Xenia's $0.07 EPS Beat Looks Great. The COO Selling 91% of His Shares Looks Different.
Xenia Hotels posted a clean return to profitability with double-digit FFO growth, but the real number worth examining isn't in the earnings release. It's in the insider transaction filed two days later.
Xenia Hotels & Resorts reported $0.07 per share in Q4 net income against a $0.04 consensus, adjusted FFO up 15.4% year-over-year to $0.45 per diluted share, and same-property hotel EBITDA margins expanding 214 basis points. Full-year adjusted EBITDAre hit $258.3 million, an 8.9% gain over 2024. The stock is trading around $16. Six brokerages have a consensus "Hold" with an average target of $14.00. Read that again. The analyst consensus target is 12.5% below the current price on a stock that just beat earnings.
The portfolio math tells a specific story. Same-property RevPAR of $181.97 for the full year, up 3.9%, with total RevPAR (including F&B and ancillary) at $328.57, up 8.0%. That gap between room revenue growth and total revenue growth is the number I'd circle. It means non-room revenue is doing the heavy lifting. Group demand and food-and-beverage drove the outperformance. That's a real operational achievement... but it's also a revenue stream with a different cost-to-achieve profile than room revenue. Flow-through on F&B is structurally lower. A REIT investor looking at the 214 basis-point margin expansion should ask how much came from rate versus how much came from higher-cost ancillary revenue. The answer changes the durability of that margin.
Then there's the capital allocation. Xenia sold the Fairmont Dallas for $111 million and repurchased 9.4 million shares at roughly $12.80 average. At a current price of $16, that buyback is sitting on approximately $30 million in paper value for shareholders. Smart execution. But here's where it gets interesting: on February 26, the company's President and COO sold 151,909 shares, reducing his personal position by 90.89%. I've audited enough insider filings to know that executives sell for many reasons (tax planning, diversification, personal liquidity). But a C-suite officer liquidating 91% of his holdings within days of a strong earnings print is the kind of signal that deserves a second look, not a dismissal.
Xenia's 2026 guidance projects adjusted FFO of $1.89 per share at midpoint, roughly 7% growth, on 1.5% to 4.5% same-property RevPAR growth. That range is wide enough to park a bus in. The low end implies near-stagnation. The high end implies continued momentum. With $1.4 billion in outstanding debt at a weighted-average rate of 5.51% and $87 million deployed in portfolio enhancements last year, the balance sheet is working but not loose. Total liquidity of $640 million provides cushion... the question is whether the next cycle tests that cushion before or after these capital investments generate returns.
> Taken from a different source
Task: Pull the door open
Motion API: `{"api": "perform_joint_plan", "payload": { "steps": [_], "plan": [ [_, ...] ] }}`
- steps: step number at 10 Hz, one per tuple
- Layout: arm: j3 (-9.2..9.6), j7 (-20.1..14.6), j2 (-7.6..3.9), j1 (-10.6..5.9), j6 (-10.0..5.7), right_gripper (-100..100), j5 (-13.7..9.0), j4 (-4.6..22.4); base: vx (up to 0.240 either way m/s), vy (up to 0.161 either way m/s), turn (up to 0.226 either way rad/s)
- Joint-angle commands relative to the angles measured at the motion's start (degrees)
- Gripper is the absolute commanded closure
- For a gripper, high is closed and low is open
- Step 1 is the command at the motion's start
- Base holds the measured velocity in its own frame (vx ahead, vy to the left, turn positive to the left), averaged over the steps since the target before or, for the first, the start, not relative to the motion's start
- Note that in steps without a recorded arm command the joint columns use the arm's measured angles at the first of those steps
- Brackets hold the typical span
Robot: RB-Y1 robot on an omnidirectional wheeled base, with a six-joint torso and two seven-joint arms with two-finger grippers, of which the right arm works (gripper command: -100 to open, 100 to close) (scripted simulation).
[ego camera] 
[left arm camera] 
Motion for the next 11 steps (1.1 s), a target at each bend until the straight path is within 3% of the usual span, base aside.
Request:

The headline says "return to profitability." The filing says $63.1 million in full-year net income on what is essentially a $2 billion enterprise. That's a 3.2% net margin. The adjusted metrics look substantially better (they always do... that's what "adjusted" means). For REIT asset managers benchmarking luxury and upper upscale portfolios, the real measure is whether Xenia's total return to equity holders, after management fees, FF&E reserves, and debt service, justifies the basis versus deploying that capital elsewhere. At $16 per share with analysts targeting $14, the market is telling you something the earnings release isn't.
Here's what I want you to pay attention to if you're an asset manager or owner with a luxury or upper upscale portfolio. That gap between room RevPAR growth (3.9%) and total RevPAR growth (8.0%) at Xenia... check whether your properties show the same pattern. If your non-room revenue is growing twice as fast as your room revenue, understand the margin implications. F&B dollars are harder dollars. They require more labor, more inventory, more management attention per dollar of revenue. Run your flow-through on ancillary revenue separately from rooms. If you're celebrating top-line growth without checking what it costs to produce that growth, you're watching the wrong number. That's what I call the Flow-Through Truth Test... revenue growth only counts if enough of it reaches GOP and NOI. And if your COO is selling 91% of his stock the same week you beat earnings, maybe ask what question you're not asking.